WORK INSTRUCTION:
Give again, word for word, each line below starting at the one that contains "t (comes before" and ending at the one that contains "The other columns".

INPUT DATA:

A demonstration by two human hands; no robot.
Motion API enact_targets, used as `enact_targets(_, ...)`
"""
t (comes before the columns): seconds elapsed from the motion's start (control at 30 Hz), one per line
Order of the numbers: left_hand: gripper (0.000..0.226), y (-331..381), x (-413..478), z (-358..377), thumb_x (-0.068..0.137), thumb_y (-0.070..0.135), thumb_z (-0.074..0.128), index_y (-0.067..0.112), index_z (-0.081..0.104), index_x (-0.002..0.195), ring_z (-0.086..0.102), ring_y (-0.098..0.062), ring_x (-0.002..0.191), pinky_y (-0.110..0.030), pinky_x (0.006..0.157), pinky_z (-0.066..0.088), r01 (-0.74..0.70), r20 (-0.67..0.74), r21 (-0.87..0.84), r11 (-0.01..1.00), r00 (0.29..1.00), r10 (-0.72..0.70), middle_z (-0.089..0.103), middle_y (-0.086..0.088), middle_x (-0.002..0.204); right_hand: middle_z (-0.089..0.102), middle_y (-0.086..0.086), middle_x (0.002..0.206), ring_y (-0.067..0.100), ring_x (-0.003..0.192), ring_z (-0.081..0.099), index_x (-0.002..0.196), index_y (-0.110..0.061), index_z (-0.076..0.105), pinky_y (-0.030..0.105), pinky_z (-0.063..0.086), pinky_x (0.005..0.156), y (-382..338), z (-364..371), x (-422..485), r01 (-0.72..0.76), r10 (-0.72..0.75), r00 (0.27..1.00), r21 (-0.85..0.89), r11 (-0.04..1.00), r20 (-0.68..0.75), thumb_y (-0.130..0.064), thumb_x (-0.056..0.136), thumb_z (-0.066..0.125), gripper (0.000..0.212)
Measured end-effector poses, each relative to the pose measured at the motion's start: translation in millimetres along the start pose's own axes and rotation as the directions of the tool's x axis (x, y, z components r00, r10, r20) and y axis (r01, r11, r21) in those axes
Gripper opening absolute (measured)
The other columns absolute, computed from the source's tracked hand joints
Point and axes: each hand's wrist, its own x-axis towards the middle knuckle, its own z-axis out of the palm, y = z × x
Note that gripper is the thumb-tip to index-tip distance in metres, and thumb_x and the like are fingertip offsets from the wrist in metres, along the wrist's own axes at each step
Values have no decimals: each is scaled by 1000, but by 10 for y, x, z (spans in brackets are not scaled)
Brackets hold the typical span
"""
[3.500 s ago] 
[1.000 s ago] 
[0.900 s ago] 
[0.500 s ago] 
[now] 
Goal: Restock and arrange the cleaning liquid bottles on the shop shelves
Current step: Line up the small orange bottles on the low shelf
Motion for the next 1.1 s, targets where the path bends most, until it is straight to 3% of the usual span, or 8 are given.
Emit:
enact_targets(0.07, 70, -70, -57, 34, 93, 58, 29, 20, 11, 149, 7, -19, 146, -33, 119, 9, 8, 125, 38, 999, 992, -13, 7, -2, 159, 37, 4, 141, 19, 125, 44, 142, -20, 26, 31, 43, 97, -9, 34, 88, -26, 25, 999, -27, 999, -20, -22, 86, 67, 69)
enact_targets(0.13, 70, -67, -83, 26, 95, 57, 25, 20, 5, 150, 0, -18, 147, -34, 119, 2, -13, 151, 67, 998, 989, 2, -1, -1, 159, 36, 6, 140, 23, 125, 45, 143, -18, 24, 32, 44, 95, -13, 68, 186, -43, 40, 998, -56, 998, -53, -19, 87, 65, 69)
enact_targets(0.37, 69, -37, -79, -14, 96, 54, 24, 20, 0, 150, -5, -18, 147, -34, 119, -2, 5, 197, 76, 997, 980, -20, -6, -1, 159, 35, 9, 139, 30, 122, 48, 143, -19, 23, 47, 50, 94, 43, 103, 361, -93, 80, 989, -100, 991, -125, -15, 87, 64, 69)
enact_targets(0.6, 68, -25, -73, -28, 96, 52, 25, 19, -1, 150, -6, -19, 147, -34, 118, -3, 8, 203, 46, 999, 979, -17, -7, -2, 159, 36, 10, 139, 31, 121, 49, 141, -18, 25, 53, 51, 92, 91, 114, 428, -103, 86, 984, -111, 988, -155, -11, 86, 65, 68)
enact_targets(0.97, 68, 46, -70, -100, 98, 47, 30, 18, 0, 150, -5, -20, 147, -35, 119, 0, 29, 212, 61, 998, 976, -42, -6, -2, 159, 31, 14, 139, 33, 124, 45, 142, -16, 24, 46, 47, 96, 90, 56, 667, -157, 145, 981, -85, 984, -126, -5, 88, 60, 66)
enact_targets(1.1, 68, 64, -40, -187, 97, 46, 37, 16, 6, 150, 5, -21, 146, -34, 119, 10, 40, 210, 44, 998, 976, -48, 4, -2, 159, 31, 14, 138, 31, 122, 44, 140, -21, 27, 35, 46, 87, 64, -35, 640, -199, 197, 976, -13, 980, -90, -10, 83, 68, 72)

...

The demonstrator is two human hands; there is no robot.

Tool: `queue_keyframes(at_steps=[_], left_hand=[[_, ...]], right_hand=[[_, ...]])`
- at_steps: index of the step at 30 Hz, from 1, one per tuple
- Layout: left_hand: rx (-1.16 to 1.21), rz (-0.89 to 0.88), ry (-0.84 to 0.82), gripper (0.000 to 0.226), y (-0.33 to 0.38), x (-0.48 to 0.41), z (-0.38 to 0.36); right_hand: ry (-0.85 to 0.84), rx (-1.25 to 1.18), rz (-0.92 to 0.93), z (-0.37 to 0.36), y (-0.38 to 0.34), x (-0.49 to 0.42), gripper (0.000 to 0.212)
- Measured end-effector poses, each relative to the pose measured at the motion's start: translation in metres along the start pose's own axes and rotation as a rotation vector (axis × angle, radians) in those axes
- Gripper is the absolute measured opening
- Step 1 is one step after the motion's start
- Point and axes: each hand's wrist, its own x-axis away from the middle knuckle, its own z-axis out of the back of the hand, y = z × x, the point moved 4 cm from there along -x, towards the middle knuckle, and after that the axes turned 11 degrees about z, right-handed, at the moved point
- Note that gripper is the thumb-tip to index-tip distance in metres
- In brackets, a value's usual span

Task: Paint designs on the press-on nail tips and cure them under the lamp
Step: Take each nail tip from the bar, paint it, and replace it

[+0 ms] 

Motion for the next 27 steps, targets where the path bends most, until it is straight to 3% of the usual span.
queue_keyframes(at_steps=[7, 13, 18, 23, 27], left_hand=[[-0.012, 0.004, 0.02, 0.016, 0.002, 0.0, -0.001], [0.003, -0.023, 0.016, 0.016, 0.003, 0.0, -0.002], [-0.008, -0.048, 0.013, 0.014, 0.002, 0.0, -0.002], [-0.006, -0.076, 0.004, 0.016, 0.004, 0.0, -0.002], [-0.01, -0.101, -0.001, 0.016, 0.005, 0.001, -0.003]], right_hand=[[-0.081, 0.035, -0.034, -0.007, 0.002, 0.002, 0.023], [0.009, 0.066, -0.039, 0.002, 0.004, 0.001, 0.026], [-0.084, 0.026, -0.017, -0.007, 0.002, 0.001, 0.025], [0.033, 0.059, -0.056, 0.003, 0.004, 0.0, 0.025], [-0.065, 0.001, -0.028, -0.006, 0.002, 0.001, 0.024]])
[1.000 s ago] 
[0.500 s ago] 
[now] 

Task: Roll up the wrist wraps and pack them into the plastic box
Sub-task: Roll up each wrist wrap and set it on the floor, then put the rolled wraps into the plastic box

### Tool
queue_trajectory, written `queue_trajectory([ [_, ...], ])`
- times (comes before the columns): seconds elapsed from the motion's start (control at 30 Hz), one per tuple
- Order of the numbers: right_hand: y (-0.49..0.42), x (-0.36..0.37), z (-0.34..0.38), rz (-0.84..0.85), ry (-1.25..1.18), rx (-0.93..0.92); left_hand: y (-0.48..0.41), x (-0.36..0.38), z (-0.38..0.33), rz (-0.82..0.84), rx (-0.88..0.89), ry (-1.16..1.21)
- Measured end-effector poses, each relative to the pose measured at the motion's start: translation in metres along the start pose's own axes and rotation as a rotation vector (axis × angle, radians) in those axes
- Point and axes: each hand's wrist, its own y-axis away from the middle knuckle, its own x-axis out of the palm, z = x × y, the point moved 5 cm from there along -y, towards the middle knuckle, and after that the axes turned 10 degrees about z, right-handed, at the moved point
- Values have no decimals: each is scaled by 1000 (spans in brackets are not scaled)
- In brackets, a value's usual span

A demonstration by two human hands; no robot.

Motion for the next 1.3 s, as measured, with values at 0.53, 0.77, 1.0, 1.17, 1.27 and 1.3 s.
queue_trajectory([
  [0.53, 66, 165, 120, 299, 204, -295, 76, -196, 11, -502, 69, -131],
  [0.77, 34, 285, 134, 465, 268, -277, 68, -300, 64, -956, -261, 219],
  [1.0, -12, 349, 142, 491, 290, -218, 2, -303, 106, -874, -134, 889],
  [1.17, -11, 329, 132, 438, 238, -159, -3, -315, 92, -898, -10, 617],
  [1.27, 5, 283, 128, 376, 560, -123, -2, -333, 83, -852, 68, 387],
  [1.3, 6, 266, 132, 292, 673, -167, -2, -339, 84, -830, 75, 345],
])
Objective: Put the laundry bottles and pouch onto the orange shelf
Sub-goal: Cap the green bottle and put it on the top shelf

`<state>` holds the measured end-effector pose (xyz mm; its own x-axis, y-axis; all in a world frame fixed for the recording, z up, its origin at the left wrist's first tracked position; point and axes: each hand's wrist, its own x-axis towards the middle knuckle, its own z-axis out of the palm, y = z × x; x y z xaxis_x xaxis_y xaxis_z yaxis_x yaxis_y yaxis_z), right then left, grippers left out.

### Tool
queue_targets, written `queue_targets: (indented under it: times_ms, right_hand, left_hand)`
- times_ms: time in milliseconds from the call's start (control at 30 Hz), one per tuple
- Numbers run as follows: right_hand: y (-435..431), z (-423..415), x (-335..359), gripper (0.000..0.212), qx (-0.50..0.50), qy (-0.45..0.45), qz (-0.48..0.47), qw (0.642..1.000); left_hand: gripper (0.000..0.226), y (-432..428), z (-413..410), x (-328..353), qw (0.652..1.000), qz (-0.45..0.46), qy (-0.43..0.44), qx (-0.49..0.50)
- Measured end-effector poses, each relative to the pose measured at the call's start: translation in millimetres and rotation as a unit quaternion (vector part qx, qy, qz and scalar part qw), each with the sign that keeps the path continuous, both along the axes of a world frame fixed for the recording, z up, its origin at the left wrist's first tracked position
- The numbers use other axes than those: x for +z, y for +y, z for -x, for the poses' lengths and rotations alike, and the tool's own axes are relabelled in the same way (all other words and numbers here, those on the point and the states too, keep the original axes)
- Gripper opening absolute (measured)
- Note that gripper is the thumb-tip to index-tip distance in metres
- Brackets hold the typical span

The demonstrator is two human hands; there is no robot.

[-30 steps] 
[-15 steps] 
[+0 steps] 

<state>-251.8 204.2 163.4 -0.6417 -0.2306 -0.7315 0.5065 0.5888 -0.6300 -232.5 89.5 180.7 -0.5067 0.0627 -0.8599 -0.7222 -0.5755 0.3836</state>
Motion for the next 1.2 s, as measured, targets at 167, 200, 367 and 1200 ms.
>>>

SOLVED EXERCISE:
t (comes before the columns): seconds elapsed from the motion's start (control at 30 Hz), one per line
Order of the numbers: left_hand: gripper (0.000..0.226), y (-331..381), x (-413..478), z (-358..377), thumb_x (-0.068..0.137), thumb_y (-0.070..0.135), thumb_z (-0.074..0.128), index_y (-0.067..0.112), index_z (-0.081..0.104), index_x (-0.002..0.195), ring_z (-0.086..0.102), ring_y (-0.098..0.062), ring_x (-0.002..0.191), pinky_y (-0.110..0.030), pinky_x (0.006..0.157), pinky_z (-0.066..0.088), r01 (-0.74..0.70), r20 (-0.67..0.74), r21 (-0.87..0.84), r11 (-0.01..1.00), r00 (0.29..1.00), r10 (-0.72..0.70), middle_z (-0.089..0.103), middle_y (-0.086..0.088), middle_x (-0.002..0.204); right_hand: middle_z (-0.089..0.102), middle_y (-0.086..0.086), middle_x (0.002..0.206), ring_y (-0.067..0.100), ring_x (-0.003..0.192), ring_z (-0.081..0.099), index_x (-0.002..0.196), index_y (-0.110..0.061), index_z (-0.076..0.105), pinky_y (-0.030..0.105), pinky_z (-0.063..0.086), pinky_x (0.005..0.156), y (-382..338), z (-364..371), x (-422..485), r01 (-0.72..0.76), r10 (-0.72..0.75), r00 (0.27..1.00), r21 (-0.85..0.89), r11 (-0.04..1.00), r20 (-0.68..0.75), thumb_y (-0.130..0.064), thumb_x (-0.056..0.136), thumb_z (-0.066..0.125), gripper (0.000..0.212)
Measured end-effector poses, each relative to the pose measured at the motion's start: translation in millimetres along the start pose's own axes and rotation as the directions of the tool's x axis (x, y, z components r00, r10, r20) and y axis (r01, r11, r21) in those axes
Gripper opening absolute (measured)
The other columns absolute, computed from the source's tracked hand joints

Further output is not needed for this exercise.